在groupby()。最大(x)操作后切片原始df [英] slice original df after groupby().nlargest(x) operation

查看:230
本文介绍了在groupby()。最大(x)操作后切片原始df的处理方法,对大家解决问题具有一定的参考价值,需要的朋友们下面随着小编来一起学习吧!

问题描述

groupby()和 nlargest()存在问题此处此处。我试图解决这些问题。注意:为简单起见,我使用了 nlargest(1),但是,它可以是任意数量的选择。

  {'city1':{0:'Chicago',
1:'Chicago',
2:'芝加哥',
3:'芝加哥',
4:'迈阿密',
5:'休斯敦',
6:'奥斯汀'},
'city2':{0:'多伦多',
1:'底特律',
2:'St.Louis',
3:'迈阿密',
4: 'Dallas',
5:'Dallas',
6:'Dallas'},
'p234_r_c':{0:5.0,1:4.0,2:2.0,3:0.5, 4:1.0,5:4.0,6:3.0},
'plant1_type':{0:'COMBCYCL',
1:'COMBCYCL',
2:'NUKE',
3:'COAL',
4:'NUKE',
5:'COMBCYCL',
6:'COAL'},
'plant2_type':{0: '煤',
1:'煤',
2:'COMBCYCL',
3:'COMBCYCL',
4:'煤',
5: 'NUKE',
6:'NUKE',}}



groupby city1 并返回从原始df中选择的行

  cols2 = ['city1',  plant1_type','plant2_type'] 
df.loc [df2.groupby(cols2)['p234_r_c']。nlargest(1).reset_index()。level_3]

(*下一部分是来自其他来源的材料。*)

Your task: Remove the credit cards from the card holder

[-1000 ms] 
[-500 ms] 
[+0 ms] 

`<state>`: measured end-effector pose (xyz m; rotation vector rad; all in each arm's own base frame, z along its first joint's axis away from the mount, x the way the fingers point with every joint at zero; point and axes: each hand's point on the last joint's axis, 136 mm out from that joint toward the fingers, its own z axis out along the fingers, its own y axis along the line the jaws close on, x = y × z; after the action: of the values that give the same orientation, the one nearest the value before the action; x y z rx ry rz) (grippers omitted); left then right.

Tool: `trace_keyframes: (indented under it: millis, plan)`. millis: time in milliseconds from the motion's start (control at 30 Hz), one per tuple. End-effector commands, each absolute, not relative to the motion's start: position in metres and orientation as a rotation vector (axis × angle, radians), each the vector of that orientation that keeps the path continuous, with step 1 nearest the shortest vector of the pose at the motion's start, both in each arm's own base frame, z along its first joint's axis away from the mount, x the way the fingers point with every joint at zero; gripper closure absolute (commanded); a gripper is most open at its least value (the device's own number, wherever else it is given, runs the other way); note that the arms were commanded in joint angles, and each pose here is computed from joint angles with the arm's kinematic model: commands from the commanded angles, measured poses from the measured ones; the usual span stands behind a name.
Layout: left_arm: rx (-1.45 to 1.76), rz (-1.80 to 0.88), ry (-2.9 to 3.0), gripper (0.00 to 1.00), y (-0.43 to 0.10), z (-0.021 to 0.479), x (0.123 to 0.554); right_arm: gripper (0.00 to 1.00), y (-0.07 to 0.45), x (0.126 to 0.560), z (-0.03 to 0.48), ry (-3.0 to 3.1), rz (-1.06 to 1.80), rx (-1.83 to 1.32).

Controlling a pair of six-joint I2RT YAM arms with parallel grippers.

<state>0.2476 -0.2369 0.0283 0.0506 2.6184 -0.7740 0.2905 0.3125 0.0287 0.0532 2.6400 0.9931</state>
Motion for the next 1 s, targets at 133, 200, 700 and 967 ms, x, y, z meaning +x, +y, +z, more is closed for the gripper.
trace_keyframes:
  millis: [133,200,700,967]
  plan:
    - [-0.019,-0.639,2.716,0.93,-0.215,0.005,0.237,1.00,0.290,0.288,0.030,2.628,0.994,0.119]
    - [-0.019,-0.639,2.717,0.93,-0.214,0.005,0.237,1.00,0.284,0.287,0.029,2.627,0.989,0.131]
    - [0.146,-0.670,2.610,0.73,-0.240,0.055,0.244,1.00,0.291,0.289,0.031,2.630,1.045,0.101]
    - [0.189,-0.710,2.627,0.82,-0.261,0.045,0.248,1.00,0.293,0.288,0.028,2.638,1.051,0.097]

city1 city2 p234_r_c plant1_type plant2_type
6 Austin Dallas 3.0 COAL NUKE
3芝加哥迈阿密0.5 COAL COMBCYCL
0芝加哥多伦多5.0 COMBCYCL煤炭
2芝加哥圣路易斯2.0 NUKE COMBCYCL
5休斯顿达拉斯4.0 COMBCYCL NUKE
4迈阿密达拉斯1.0 NUKE COAL

以上看起来不错



b)groupby city2 并返回从原始df中选择的行

由于#A中使用的代码在尝试groupby city2 时会生成伪造结果,因此建议采取以下解决方法:

  cols = ['city2','plant1_type','plant2_type'] 
df.set_index(cols).groupby(level = cols)['p234_r_c '] .nlargest(1)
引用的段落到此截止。